Third, there is a time difference between the data used from the NSS survey, which covers the year 2011, and the CMIE survey from 2015 to 2019. This lack of comparable years for developing the model introduced another error.

Fourth, the change in weights in the CMIE household-level survey using NFHS and other surveys may not accurately reflect the weighting pattern because long-term consumption spending changes may produce required demographic and other changes.
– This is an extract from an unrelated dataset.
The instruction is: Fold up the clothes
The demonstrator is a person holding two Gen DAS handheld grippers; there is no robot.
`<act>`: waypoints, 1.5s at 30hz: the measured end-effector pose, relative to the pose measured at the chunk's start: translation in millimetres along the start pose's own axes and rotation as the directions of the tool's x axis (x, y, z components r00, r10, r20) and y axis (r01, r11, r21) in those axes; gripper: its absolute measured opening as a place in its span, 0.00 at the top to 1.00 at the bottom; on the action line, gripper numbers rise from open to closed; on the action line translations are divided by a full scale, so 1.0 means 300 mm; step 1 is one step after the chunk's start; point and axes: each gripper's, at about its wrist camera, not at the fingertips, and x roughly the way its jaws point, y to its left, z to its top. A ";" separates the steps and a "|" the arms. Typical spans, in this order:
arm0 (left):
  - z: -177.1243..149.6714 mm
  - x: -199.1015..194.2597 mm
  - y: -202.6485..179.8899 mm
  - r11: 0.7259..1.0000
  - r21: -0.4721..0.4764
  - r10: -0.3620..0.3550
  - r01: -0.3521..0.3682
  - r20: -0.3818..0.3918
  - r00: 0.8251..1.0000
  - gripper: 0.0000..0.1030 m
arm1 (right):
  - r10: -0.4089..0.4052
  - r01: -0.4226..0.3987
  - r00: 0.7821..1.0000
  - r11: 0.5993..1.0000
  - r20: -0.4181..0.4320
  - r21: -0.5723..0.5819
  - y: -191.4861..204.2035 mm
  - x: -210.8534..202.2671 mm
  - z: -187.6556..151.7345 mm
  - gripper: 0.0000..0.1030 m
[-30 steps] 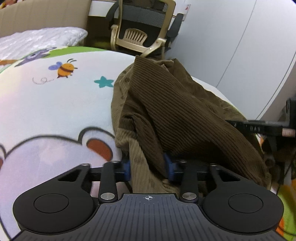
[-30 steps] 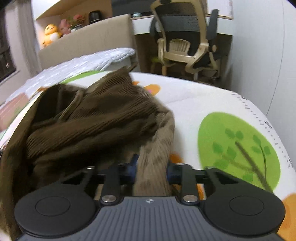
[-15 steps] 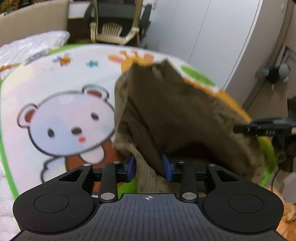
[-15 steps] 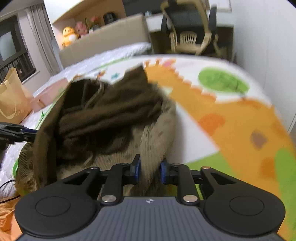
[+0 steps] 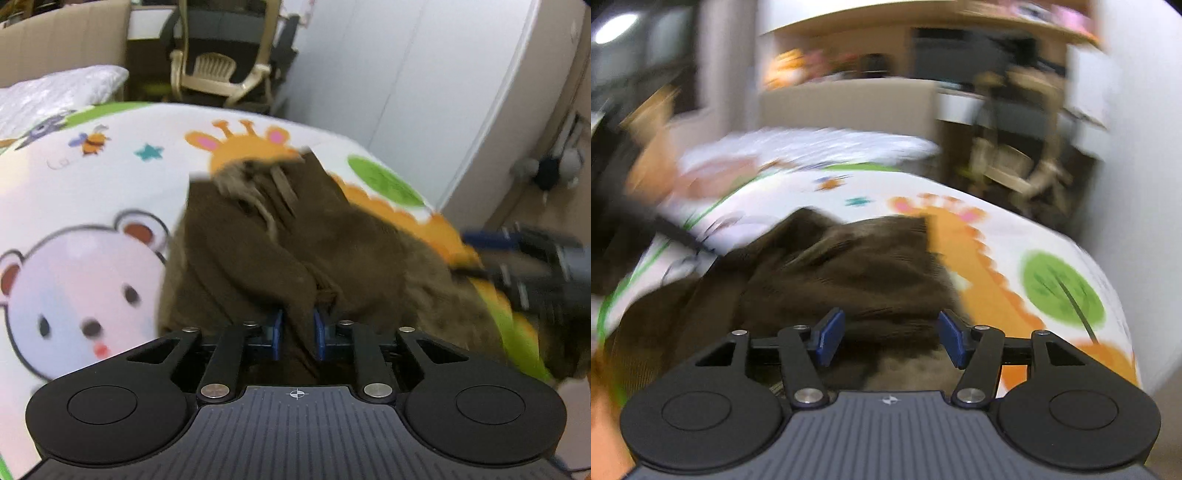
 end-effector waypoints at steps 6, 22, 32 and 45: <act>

In fact, measuring poverty at the national level serves no political purpose. You have to go down to the state, district, apartment block and village levels to identify pockets of poverty and design and implement specific programs that are needed in each case. India already has a measurement of multidimensional poverty that allows for a better understanding of deprivation. Another initiative is the Emerging Districts program, which expands to the block level and provides direction and location where specific interventions are needed.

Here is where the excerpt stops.